The xsl/document.xsl XSLT package implements the either full or part-wise delivery of a TEI document.

Just as xsl/navigation.xsl, also xsl/document.xsl can be applied on a source document (where the resource parameter can be used to reset the resource identifier)

$SAXON_CMD -xsl:saxon-local.xml -xsl:xsl/document.xsl -s:test/matt.xml

... or it can be called with the default initial template:

$SAXON_CMD -xsl:saxon-local.xml -xsl:xsl/document.xsl -it resource=test/matt.xml

Example output:

$SAXON_CMD -config:saxon.he.xml -xsl:xsl/document.xsl -s:test/john.xml tree=page-hateoas start=p.1 end=p.1.end

This selects the content of the first page of test/john.xml, i.e. the nodes from <pb n="1"/> to the last node before <pb n="2"/>:

<?xml version="1.0" encoding="UTF-8"?><TEI xmlns="http://www.tei-c.org/ns/1.0"><dts:wrapper xmlns:dts="https://w3id.org/api/dts#"><pb n="1"/>
         
            <head>The book of John</head>
            
               <milestone unit="theme" xml:id="creation-start"/>
               <l n="1">In the beginning was the Word, and the Word was with God, and the Word was
                  God.</l>
               <l n="2">He was with God in the beginning.</l>
               <l n="3">Through him all things were made; without him nothing was made that has been
                  made.</l>
               In him was life, and that life was the light</dts:wrapper></TEI>

The output is well-formed and contains the nodes (trees) from the node identified by the start throughout the node identified by the end parameter. More about cutting out text based on milestone-like markup is written in the project's Wiki.

Getting started

Command Line

If you have Saxon HE at hand, simply use it as follows.

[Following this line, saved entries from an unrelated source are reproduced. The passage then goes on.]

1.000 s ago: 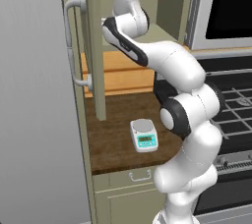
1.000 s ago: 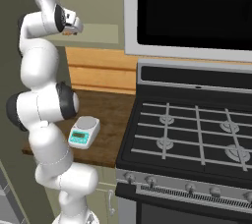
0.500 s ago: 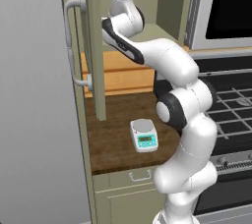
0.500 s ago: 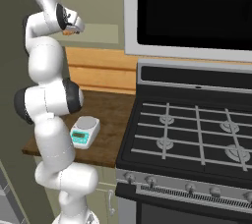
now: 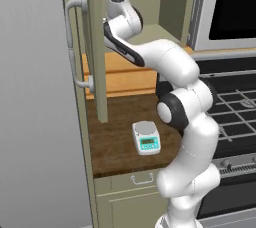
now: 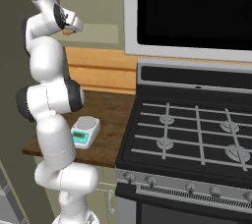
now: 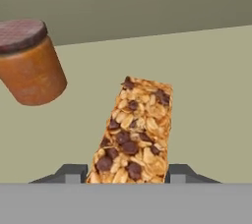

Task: Pick the bar and place it on the digital scale for weighing, and close the cabinet.

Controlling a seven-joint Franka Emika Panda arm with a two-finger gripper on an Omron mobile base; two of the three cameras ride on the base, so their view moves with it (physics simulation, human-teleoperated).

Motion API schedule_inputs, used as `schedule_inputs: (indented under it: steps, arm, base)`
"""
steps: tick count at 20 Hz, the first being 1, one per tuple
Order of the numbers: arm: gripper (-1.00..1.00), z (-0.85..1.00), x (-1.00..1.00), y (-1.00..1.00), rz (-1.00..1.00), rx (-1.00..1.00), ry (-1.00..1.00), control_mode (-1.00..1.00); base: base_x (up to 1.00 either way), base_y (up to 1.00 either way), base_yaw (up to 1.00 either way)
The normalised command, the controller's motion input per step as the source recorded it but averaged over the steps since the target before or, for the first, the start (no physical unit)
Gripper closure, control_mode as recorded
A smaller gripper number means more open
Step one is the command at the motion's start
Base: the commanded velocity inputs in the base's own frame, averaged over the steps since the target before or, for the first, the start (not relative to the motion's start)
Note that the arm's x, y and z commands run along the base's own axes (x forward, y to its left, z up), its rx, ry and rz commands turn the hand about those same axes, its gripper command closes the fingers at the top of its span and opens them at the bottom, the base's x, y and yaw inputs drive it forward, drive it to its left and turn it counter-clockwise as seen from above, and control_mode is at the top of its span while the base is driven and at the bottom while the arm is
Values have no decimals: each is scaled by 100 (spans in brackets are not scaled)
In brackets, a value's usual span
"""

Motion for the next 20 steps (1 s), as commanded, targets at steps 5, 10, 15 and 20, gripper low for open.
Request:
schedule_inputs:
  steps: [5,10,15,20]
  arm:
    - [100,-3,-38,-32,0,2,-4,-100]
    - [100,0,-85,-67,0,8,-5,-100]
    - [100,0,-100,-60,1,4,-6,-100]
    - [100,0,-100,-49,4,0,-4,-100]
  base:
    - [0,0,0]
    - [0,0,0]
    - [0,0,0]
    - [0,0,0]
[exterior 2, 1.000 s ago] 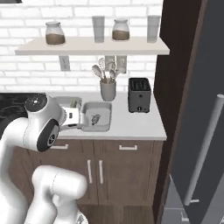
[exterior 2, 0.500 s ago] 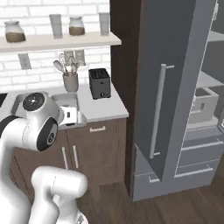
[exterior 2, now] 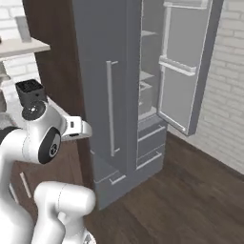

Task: Place one tomato and one fish in each tupperware on the nearby counter, to pack two identical lunches.

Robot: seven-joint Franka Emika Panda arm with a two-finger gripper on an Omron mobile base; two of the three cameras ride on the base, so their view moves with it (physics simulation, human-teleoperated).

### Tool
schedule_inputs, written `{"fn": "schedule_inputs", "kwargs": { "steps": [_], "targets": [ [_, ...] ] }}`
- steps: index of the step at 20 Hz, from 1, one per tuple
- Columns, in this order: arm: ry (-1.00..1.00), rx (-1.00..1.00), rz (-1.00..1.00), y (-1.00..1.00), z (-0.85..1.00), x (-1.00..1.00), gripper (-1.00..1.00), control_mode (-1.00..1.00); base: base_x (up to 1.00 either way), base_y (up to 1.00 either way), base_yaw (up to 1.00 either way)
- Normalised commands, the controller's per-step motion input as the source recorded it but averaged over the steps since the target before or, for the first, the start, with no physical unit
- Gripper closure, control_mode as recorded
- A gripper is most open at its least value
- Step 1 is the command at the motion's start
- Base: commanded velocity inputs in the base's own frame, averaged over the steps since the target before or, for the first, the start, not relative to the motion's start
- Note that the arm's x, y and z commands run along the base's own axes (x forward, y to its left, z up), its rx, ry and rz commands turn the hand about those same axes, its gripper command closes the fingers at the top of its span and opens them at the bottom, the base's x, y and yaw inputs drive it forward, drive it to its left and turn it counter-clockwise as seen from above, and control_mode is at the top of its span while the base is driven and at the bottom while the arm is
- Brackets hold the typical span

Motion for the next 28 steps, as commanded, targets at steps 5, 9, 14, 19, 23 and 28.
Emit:
{"fn": "schedule_inputs", "kwargs": {
  "steps": [5, 9, 14, 19, 23, 28],
  "targets": [
    [0.0, 0.0, 0.0, 0.0, 0.0, 0.0, -1.0, 1.0, 0.55, -0.13, -0.77],
    [0.0, 0.0, 0.0, 0.0, 0.0, 0.0, -1.0, 1.0, 0.63, -0.36, -0.72],
    [0.0, 0.0, 0.0, 0.0, 0.0, 0.0, -1.0, 1.0, 0.89, -0.36, -0.6],
    [0.0, 0.0, 0.0, 0.0, 0.0, 0.0, -1.0, 1.0, 1.0, 0.03, -0.11],
    [0.0, 0.0, 0.0, 0.0, 0.0, 0.0, -1.0, 1.0, 1.0, -0.01, 0.41],
    [0.0, 0.0, 0.0, 0.0, 0.0, 0.0, -1.0, 1.0, 0.5, -0.24, 0.74]
  ]
}}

  1. Download released zip packages of the project. They are available as release assets.
    unzip dts-transformations-VERSION-package.zip
  2. Setup the class path for Saxon:
    export SAXON_CMD="java -cp ... net.sf.saxon.Transform"
  3. Transform:
    $SAXON_CMD -config:dts-transformations/saxon.he.xml -xsl:dts-transformations/xsl/navigation.xsl -s:YOUR_TEI.xml

Oxygen Framework

You can install the transformations bundled in an Oxygen framework. The framework works on top of the TEI P5 framework and its transformation scenarios support you well in writing cite structure declarations with <refsDecl> and <citeStructure> elements. The framework can simply be installed by putting the following URL into the dialog box in Help > Install new add-ons ....

https://scdh.github.io/dts-transformations/descriptor.xml

There is a detailed installation guide in the Wiki.

Errors may occur on older versions of Oxygen, see Issue 10. Consider installing a plugin with a newer version of Saxon.

Cloning

You can also clone this repo and set up and use its conveniant Tooling like so:

Setup:

# git clone ...
cd dts-transformations
./mvnw package            # sets up tooling

Besides a wrapper script for Saxon-HE under target/bin/xslt.sh, this also provides you with Apache Jena RIOT under target/bin/riot.sh and the command line interface of Titanium JSON-LD under target/bin/ld-cli.

Transforming:

target/bin/xslt.sh -config:saxon.he.xml -xsl:xsl/navigation.xsl -s:test/matt.xml

Other RDF serialization (e.g. expanded JSON-LD):

target/bin/xslt.sh -config:saxon.he.xml -xsl:xsl/navigation.xsl -s:test/matt.xml | target/bin/ld-cli expand -op

Deployment

To make DTS endpoints, the XSL transformations from this package need to be deployed on a web service. There are several options and we will publish a PoC for a deployment very soon.

You can use the initial templates of xsl/navigation.xsl and xsl/document.xsl for getting the document by the resource parameter. You can go along with URIs for resources; or you can overwrite dts:resource-uri#0 from xsl/resource.xsl for mapping arbitrary resource identifiers to document locations.

Customization

resource

The value coming in via the resource parameter must somehow be mapped to a document URI (at least when calling the initial template). There is a mapping function, that can easily be replaced. It's called dts:resource-uri#1 and defined in xsl/resource.xsl. This package can be replaced with one that suits your needs by the Saxon configuration file.

Citation Trees

To add custom citation tree constructions not based on <citeStructure>, you can add templates to the citationTrees mode defined in xsl/tree.xsl. It is initiated on every refsDecl and is first called on self::refsDecl. It runs in shallow-skip mode.

HTTP Status Codes

To get the HTTP status codes, that the DTS specs prescribe for certain errors, the static parameters in xsl/errors.xsl can be used. They define error codes that a web service can catch and then return HTTP status codes accordingly.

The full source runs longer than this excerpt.